Write out the stretch of lines below that begins at the line with "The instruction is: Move" and ends at the line with "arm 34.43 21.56", including both, exactly as given and nothing more.

Records contained in a dataset:
----

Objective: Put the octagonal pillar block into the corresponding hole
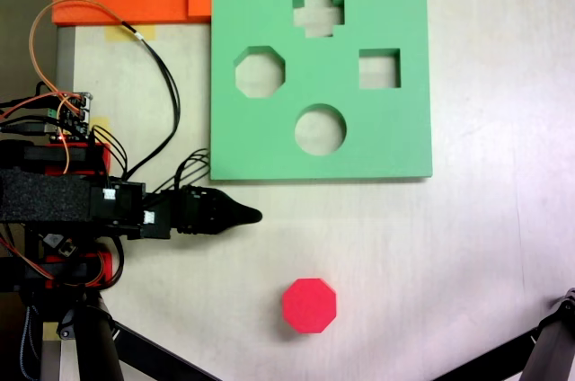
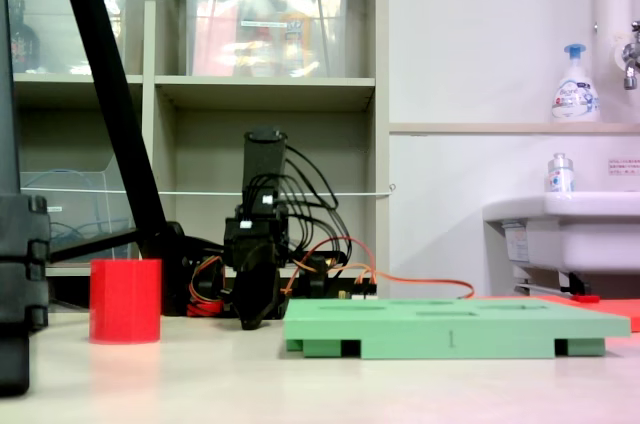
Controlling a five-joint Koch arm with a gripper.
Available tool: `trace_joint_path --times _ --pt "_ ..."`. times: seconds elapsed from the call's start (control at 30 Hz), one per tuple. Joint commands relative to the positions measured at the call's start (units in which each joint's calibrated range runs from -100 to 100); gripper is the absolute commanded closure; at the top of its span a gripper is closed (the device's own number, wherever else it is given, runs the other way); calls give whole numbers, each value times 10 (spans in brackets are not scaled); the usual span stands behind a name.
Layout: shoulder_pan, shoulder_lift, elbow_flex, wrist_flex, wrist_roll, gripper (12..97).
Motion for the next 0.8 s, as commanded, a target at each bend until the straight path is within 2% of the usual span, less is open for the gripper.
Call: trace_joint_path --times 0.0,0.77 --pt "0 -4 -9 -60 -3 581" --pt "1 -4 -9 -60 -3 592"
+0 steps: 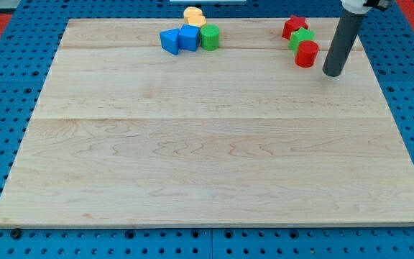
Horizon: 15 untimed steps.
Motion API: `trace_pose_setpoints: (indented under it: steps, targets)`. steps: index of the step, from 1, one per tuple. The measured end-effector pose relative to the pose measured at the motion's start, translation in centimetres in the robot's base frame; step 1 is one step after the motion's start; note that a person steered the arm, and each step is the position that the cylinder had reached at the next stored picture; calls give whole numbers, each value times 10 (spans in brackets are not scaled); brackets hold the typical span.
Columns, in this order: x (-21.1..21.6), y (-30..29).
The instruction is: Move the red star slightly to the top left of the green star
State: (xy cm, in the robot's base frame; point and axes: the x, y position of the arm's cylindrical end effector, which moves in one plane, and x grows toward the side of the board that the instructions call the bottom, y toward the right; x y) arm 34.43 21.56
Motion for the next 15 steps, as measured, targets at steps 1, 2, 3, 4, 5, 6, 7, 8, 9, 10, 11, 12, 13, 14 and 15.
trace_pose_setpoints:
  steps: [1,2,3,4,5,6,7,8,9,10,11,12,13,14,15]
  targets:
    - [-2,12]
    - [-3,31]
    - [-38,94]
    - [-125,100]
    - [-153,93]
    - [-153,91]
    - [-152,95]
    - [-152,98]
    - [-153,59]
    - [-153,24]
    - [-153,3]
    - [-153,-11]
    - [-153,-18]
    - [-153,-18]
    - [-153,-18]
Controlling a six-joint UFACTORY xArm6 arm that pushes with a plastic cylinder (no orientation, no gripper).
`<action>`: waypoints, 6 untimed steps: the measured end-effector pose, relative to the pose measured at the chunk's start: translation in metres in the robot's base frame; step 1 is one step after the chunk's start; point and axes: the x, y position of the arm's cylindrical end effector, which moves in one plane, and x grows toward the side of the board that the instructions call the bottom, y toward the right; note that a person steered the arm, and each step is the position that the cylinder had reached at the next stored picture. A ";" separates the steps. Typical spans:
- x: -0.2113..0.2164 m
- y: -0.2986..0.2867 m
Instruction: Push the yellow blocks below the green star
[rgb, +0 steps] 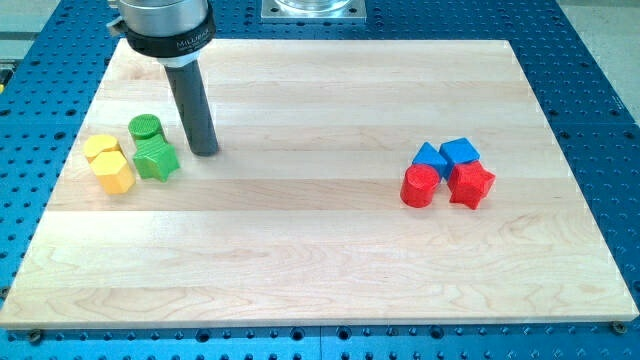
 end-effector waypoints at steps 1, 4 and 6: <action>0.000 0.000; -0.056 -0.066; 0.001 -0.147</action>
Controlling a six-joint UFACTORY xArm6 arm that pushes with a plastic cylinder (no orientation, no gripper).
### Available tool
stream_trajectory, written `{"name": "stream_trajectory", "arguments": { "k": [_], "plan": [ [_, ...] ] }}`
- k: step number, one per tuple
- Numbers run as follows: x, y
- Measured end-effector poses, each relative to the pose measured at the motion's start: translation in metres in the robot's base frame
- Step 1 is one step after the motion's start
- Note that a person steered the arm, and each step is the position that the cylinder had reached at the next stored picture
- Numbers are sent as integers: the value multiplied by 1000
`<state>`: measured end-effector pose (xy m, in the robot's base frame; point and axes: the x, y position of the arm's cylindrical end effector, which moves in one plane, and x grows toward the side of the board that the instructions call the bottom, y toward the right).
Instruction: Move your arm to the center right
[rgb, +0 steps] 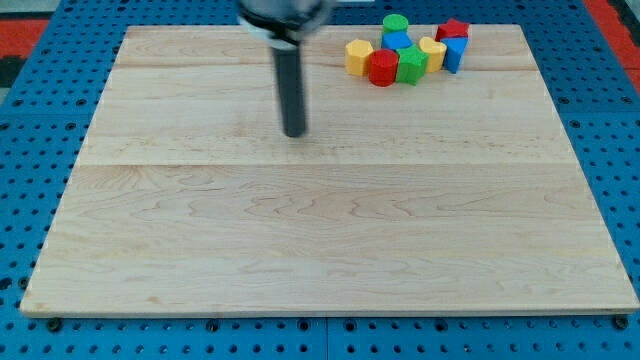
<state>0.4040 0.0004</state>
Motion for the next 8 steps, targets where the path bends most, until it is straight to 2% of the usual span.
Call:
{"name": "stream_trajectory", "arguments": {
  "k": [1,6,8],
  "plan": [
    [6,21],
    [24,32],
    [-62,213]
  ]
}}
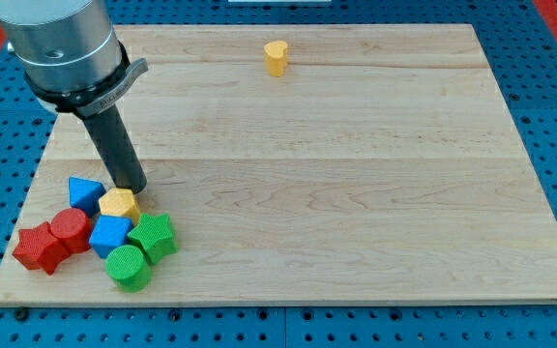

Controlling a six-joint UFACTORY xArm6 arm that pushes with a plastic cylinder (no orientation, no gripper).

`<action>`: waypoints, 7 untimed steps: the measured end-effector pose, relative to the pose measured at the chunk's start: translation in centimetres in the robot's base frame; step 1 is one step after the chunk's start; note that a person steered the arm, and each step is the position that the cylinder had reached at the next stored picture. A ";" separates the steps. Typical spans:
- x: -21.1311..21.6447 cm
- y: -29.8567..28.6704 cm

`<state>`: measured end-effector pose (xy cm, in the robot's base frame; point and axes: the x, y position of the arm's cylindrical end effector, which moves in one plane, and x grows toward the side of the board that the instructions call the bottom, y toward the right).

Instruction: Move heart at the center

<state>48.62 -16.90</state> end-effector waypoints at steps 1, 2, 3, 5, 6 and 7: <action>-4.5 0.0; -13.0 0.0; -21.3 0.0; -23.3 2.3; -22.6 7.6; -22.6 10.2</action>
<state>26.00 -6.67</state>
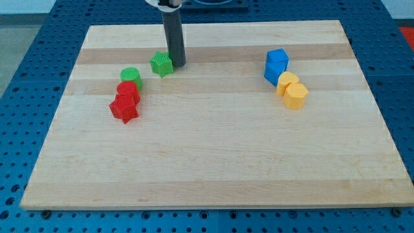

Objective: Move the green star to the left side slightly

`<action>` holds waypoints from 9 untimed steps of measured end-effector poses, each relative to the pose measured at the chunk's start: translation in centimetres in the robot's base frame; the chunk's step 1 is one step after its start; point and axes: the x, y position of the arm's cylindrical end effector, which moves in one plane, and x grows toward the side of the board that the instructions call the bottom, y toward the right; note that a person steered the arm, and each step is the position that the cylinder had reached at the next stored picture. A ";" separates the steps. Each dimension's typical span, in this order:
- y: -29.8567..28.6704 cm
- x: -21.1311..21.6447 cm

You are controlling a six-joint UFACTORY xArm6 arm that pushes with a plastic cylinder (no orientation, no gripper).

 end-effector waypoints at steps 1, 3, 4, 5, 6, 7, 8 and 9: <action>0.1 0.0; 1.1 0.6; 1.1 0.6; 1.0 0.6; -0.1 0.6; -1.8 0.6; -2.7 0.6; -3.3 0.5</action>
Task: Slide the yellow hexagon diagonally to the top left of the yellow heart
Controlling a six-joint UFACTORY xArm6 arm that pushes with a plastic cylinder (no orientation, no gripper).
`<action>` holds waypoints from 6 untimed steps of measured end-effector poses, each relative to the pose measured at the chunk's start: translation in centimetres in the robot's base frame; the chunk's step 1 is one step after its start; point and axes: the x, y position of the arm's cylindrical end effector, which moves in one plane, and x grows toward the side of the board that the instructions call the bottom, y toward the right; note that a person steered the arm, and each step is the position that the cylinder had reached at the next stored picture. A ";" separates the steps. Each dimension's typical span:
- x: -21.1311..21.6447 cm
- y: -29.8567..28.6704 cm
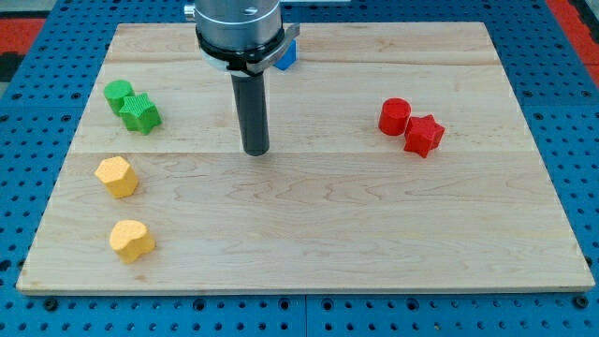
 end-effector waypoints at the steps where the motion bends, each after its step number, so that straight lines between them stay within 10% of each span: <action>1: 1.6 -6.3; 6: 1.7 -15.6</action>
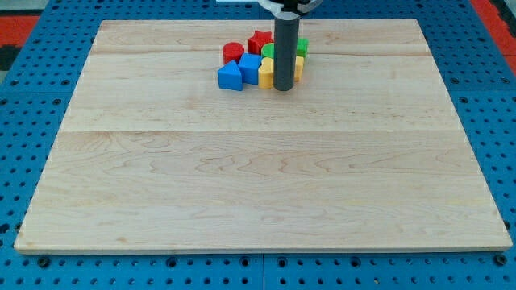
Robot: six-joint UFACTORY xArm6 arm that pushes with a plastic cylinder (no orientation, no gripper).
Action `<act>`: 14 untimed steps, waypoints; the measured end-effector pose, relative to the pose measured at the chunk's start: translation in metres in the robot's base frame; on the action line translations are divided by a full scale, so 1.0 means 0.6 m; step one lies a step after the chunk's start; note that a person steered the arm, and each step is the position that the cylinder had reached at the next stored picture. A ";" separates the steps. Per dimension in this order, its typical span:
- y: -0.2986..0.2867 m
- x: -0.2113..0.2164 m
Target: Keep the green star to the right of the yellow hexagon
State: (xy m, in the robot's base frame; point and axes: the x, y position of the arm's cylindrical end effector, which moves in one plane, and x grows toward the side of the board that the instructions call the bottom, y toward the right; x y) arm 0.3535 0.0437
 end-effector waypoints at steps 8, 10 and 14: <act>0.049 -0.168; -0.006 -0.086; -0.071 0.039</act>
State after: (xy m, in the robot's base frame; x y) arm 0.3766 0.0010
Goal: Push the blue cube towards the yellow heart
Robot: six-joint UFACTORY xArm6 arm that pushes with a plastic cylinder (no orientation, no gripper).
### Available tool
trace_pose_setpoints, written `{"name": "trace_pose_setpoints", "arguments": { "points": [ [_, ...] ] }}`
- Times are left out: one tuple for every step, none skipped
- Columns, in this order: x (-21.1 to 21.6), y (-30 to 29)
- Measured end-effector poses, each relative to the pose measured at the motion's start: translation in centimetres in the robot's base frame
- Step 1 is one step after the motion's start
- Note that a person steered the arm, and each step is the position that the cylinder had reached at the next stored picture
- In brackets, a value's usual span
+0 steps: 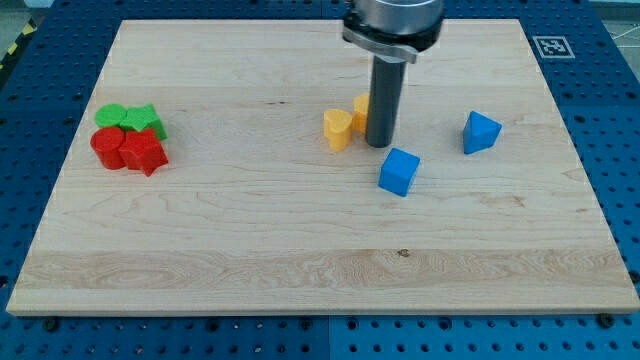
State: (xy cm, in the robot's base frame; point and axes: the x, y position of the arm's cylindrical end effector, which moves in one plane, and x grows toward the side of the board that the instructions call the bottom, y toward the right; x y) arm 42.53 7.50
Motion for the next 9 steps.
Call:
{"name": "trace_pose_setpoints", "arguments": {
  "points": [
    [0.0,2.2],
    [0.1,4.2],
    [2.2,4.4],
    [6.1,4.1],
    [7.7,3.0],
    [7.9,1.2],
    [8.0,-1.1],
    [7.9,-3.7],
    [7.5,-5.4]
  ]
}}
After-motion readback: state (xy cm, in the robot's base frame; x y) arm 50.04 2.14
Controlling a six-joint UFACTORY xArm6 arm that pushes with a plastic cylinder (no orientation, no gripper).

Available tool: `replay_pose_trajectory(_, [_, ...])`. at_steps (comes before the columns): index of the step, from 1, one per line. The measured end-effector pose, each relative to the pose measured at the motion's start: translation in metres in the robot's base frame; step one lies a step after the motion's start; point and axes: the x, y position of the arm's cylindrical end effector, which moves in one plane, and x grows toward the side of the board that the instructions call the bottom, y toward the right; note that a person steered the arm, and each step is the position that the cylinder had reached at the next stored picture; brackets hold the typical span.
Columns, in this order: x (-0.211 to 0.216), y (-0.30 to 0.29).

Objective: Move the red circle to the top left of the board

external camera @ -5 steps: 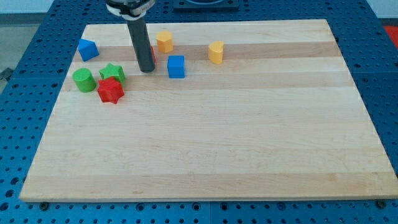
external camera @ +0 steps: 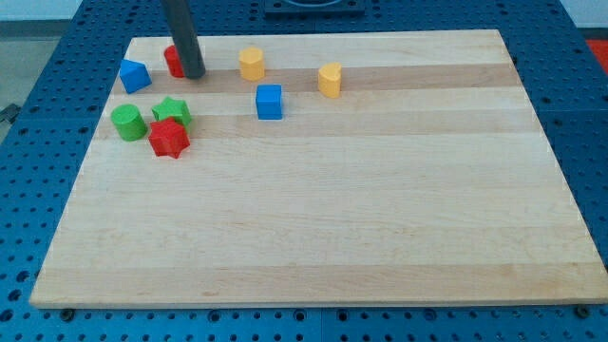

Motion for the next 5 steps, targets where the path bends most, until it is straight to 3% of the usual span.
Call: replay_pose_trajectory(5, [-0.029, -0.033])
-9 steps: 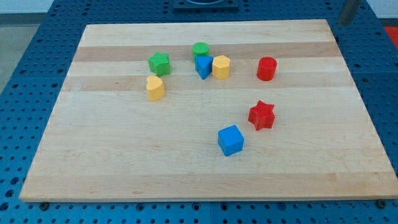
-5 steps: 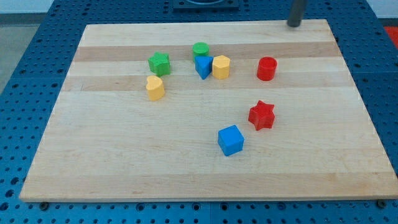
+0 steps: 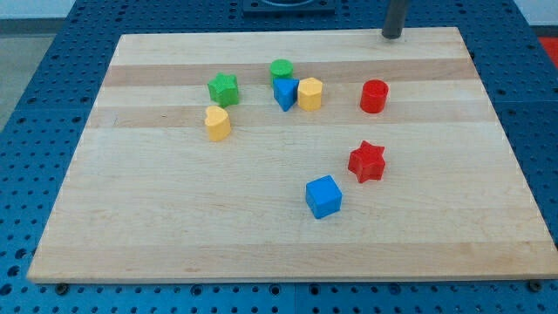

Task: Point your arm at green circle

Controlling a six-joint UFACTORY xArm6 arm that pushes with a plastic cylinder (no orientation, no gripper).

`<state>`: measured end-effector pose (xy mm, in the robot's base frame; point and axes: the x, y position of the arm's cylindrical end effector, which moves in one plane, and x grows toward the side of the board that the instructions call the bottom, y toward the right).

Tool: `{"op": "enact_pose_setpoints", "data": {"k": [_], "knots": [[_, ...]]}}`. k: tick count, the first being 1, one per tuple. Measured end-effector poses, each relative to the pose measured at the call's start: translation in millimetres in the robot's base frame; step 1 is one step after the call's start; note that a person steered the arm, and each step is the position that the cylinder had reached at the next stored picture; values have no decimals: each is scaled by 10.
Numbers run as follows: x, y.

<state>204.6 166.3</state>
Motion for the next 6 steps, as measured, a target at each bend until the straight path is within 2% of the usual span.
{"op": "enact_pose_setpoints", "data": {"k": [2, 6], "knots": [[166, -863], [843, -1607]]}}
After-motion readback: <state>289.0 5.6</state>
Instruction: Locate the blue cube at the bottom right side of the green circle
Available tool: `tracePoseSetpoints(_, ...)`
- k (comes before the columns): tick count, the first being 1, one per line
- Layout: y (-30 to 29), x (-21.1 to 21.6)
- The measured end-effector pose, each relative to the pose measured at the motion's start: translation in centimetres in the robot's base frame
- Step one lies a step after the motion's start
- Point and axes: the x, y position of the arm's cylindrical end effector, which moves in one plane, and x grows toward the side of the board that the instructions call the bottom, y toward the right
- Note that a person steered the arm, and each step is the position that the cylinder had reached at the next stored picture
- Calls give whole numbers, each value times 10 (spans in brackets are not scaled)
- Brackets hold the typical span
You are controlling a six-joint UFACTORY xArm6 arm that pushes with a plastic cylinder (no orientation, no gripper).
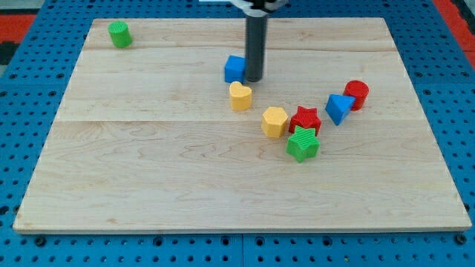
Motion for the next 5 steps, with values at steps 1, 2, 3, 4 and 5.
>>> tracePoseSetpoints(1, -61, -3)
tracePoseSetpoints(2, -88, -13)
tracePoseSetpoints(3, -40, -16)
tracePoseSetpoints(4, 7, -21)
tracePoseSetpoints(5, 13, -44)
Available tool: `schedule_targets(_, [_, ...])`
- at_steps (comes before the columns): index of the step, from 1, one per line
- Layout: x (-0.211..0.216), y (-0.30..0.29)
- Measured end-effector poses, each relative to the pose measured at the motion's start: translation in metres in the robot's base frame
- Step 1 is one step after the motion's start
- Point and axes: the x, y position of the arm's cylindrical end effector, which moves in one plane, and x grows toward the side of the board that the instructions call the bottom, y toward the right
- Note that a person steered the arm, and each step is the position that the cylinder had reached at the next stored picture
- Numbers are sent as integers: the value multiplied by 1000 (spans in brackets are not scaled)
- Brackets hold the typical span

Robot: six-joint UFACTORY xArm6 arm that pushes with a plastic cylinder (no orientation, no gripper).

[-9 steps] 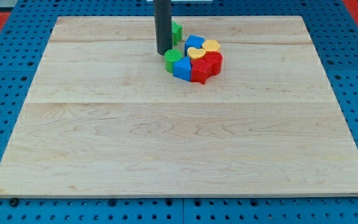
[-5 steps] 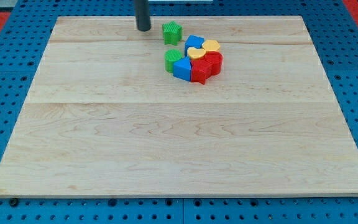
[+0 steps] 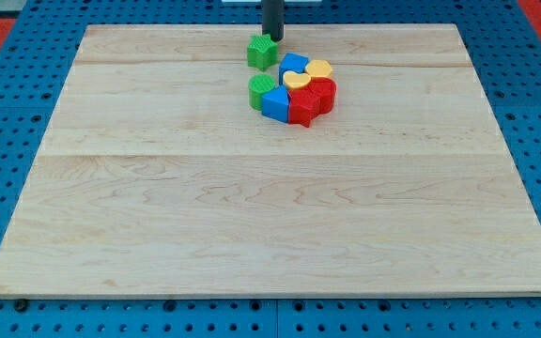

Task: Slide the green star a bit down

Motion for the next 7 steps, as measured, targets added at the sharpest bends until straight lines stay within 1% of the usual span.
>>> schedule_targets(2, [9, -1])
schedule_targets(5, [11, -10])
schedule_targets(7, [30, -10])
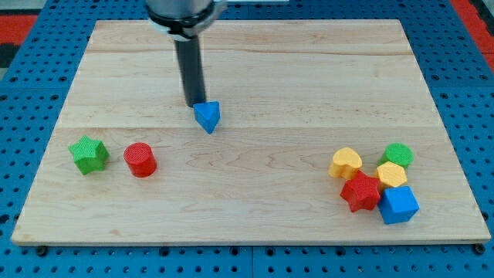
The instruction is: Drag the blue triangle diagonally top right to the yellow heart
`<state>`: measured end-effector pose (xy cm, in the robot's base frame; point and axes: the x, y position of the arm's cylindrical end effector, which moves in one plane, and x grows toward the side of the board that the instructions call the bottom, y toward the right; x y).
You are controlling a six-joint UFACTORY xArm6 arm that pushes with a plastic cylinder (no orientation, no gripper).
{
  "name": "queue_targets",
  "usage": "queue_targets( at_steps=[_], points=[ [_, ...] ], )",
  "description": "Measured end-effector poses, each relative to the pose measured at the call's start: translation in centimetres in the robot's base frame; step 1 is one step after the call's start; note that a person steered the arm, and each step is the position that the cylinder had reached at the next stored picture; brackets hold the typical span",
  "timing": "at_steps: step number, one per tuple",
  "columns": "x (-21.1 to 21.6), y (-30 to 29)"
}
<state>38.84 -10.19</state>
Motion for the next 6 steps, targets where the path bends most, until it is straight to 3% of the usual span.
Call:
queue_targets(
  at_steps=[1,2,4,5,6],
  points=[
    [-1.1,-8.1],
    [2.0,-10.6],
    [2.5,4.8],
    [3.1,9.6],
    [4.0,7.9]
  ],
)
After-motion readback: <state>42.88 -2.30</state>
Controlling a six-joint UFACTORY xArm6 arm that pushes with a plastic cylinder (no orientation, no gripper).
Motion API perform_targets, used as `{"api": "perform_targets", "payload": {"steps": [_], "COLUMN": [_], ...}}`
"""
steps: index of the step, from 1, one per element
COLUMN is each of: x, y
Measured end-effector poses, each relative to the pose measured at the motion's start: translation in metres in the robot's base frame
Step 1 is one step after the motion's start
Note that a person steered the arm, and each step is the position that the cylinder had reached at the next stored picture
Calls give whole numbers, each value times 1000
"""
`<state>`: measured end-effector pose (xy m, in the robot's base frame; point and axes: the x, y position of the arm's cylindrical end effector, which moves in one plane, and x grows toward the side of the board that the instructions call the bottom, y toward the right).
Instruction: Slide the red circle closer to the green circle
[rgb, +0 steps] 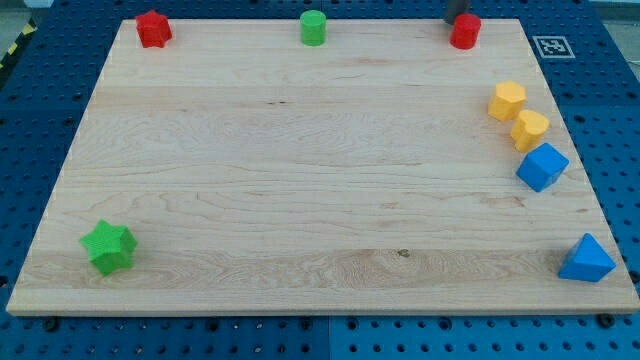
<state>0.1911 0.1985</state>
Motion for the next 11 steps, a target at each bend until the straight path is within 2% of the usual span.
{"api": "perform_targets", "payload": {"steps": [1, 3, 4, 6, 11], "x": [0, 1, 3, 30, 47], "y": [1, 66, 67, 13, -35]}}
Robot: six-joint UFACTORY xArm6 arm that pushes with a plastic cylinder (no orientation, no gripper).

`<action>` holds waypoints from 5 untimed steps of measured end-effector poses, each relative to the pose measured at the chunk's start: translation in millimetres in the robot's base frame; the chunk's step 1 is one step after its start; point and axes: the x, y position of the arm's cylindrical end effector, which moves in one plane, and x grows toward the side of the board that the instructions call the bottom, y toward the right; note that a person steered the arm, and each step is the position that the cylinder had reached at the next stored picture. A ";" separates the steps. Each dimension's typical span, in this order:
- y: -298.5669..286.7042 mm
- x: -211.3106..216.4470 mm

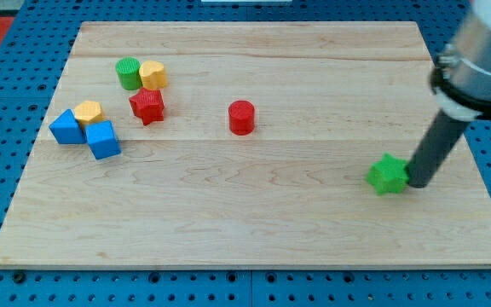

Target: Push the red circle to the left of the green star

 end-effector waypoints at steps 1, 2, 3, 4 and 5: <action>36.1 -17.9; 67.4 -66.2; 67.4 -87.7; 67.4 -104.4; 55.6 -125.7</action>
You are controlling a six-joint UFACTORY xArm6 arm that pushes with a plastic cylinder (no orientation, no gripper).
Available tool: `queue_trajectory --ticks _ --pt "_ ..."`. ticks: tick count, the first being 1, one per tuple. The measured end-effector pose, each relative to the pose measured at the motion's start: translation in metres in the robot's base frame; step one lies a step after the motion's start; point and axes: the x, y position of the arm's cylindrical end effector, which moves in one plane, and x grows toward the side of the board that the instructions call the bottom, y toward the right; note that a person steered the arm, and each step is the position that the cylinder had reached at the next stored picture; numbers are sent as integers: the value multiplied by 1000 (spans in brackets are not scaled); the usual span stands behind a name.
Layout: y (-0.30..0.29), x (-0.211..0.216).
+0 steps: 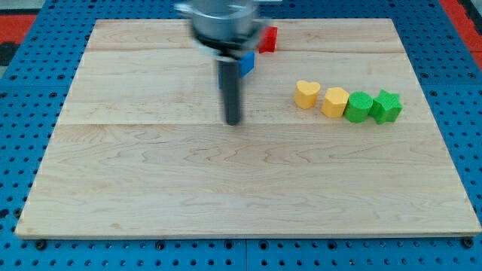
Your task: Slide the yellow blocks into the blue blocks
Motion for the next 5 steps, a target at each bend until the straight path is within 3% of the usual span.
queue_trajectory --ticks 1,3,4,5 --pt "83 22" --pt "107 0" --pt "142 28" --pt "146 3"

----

Answer section:
The instruction is: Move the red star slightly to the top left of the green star
State: (xy cm, in the robot's base frame; point and axes: the x, y position of the arm's cylindrical end effector, which moves in one plane, and x grows toward the side of the board that the instructions call the bottom, y toward the right; x y) arm 34.43 21.56

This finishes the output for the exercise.